_Your instructions_
Return the data exactly, apart from leaving out the pictures.

_Recorded information_
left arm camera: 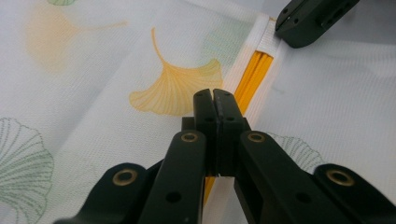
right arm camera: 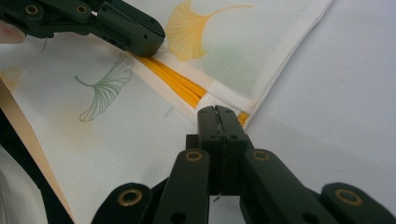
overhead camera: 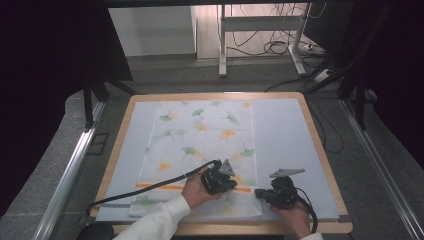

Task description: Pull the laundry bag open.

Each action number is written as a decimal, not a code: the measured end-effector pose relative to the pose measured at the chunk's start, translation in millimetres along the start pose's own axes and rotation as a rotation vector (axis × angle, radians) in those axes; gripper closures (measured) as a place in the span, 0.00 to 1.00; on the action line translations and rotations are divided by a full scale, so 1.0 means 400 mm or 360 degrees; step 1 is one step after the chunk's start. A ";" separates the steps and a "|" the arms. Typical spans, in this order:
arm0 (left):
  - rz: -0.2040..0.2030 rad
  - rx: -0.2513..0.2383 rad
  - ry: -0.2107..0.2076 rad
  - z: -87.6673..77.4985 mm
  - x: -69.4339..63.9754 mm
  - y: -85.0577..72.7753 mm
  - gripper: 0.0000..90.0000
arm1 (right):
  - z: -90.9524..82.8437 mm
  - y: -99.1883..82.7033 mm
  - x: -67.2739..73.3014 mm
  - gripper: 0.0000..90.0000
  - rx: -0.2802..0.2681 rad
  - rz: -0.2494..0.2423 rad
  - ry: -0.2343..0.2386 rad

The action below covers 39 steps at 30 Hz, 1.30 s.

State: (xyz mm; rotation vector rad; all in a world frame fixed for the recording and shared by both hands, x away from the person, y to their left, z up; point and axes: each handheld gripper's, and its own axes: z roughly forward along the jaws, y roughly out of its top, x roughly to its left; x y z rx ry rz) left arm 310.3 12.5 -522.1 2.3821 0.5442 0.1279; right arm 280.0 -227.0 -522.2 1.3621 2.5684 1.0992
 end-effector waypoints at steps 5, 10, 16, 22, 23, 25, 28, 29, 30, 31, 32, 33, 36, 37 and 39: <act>0.0008 0.0001 0.0012 -0.002 -0.001 -0.002 1.00 | -0.001 0.000 0.000 1.00 0.0002 -0.0003 -0.0002; 0.0005 0.0005 0.0010 -0.003 0.000 -0.003 1.00 | 0.000 0.000 0.000 1.00 0.0001 -0.0002 -0.0001; -0.0020 -0.0007 -0.0003 -0.004 0.005 -0.007 1.00 | 0.000 0.000 0.000 1.00 0.0000 -0.0001 -0.0001; -0.0070 -0.0008 -0.0025 -0.013 0.017 -0.021 1.00 | 0.000 0.000 -0.001 1.00 0.0000 -0.0002 0.0000; -0.0060 -0.0004 -0.0016 -0.014 0.018 -0.021 1.00 | 0.000 0.000 0.000 1.00 0.0000 -0.0002 -0.0001; -0.0053 0.0000 -0.0010 -0.015 0.016 -0.022 1.00 | 0.000 0.000 0.000 1.00 0.0000 -0.0001 -0.0001; -0.0048 0.0003 -0.0004 -0.017 0.014 -0.022 1.00 | 0.000 0.000 0.000 1.00 0.0000 0.0002 -0.0001; -0.0045 0.0005 -0.0002 -0.017 0.014 -0.022 1.00 | 0.000 0.000 0.000 1.00 0.0000 0.0001 -0.0001; -0.0032 0.0009 0.0004 -0.018 0.015 -0.023 1.00 | 0.000 0.000 0.000 1.00 0.0000 0.0001 -0.0001; -0.0030 0.0008 0.0007 -0.018 0.014 -0.023 1.00 | 0.000 0.000 0.000 1.00 0.0000 0.0001 -0.0001; -0.0026 0.0014 0.0012 -0.019 0.013 -0.023 1.00 | 0.000 -0.001 0.000 1.00 0.0000 0.0001 -0.0001; -0.0030 0.0013 0.0014 -0.019 0.012 -0.024 1.00 | 0.000 0.000 0.000 1.00 0.0000 0.0001 -0.0001; -0.0017 0.0020 0.0029 -0.022 0.011 -0.026 1.00 | 0.000 -0.001 0.000 1.00 0.0000 0.0001 0.0000; -0.0012 0.0021 0.0032 -0.022 0.011 -0.026 1.00 | 0.000 -0.001 0.000 1.00 0.0000 0.0000 -0.0001; -0.0022 0.0020 0.0029 -0.024 0.012 -0.028 1.00 | 0.000 0.000 0.000 1.00 0.0000 0.0001 -0.0002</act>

_Output_
left arm camera: 
right arm camera: 
overhead camera: 

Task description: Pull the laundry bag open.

Each action number is written as a decimal, not a code: the measured end-effector pose relative to the pose measured at the chunk's start, translation in millimetres along the start pose's own axes and rotation as a rotation vector (axis × angle, radians) in those axes; gripper closures (measured) as a place in the span, 0.00 to 1.00; on the action line translations and rotations are divided by a full scale, so 1.0 means 400 mm or 360 degrees; step 1 is one step after the chunk's start. A ";" separates the steps and a "|" the arms. Typical spans, in this order:
arm0 (left):
  - rz: -0.2040..0.2030 rad
  - rx: -0.2513..0.2383 rad
  - ry: -0.2107..0.2076 rad
  - z: -87.6673..77.4985 mm
  - x: -69.4339..63.9754 mm
  - y: -85.0577..72.7753 mm
  - gripper: 0.0000..90.0000
arm1 (right):
  - z: -90.9524..82.8437 mm
  - y: -99.1883..82.7033 mm
  - x: -67.2739..73.3014 mm
  - gripper: 0.0000..90.0000
  - rx: -0.2802..0.2681 rad
  - rz: -0.2494..0.2423 rad
  - ry: -0.2343..0.2386 rad

The action below covers 39 steps at 30 Hz, 1.30 s.

State: (xyz mm; rotation vector rad; all in a world frame fixed for the recording and shared by both hands, x away from the person, y to their left, z up; point and axes: each handheld gripper's, and its own axes: z roughly forward along the jaws, y roughly out of its top, x roughly to its left; x y z rx ry rz) left arm 310.3 12.5 -522.1 2.3821 0.5442 0.1279; right arm 280.0 -227.0 -522.2 1.3621 2.5684 1.0992
 end-effector waypoints at steps 5, 10, 16, 22, 23, 25, 28, 29, 30, 31, 32, 33, 36, 37 and 39: <act>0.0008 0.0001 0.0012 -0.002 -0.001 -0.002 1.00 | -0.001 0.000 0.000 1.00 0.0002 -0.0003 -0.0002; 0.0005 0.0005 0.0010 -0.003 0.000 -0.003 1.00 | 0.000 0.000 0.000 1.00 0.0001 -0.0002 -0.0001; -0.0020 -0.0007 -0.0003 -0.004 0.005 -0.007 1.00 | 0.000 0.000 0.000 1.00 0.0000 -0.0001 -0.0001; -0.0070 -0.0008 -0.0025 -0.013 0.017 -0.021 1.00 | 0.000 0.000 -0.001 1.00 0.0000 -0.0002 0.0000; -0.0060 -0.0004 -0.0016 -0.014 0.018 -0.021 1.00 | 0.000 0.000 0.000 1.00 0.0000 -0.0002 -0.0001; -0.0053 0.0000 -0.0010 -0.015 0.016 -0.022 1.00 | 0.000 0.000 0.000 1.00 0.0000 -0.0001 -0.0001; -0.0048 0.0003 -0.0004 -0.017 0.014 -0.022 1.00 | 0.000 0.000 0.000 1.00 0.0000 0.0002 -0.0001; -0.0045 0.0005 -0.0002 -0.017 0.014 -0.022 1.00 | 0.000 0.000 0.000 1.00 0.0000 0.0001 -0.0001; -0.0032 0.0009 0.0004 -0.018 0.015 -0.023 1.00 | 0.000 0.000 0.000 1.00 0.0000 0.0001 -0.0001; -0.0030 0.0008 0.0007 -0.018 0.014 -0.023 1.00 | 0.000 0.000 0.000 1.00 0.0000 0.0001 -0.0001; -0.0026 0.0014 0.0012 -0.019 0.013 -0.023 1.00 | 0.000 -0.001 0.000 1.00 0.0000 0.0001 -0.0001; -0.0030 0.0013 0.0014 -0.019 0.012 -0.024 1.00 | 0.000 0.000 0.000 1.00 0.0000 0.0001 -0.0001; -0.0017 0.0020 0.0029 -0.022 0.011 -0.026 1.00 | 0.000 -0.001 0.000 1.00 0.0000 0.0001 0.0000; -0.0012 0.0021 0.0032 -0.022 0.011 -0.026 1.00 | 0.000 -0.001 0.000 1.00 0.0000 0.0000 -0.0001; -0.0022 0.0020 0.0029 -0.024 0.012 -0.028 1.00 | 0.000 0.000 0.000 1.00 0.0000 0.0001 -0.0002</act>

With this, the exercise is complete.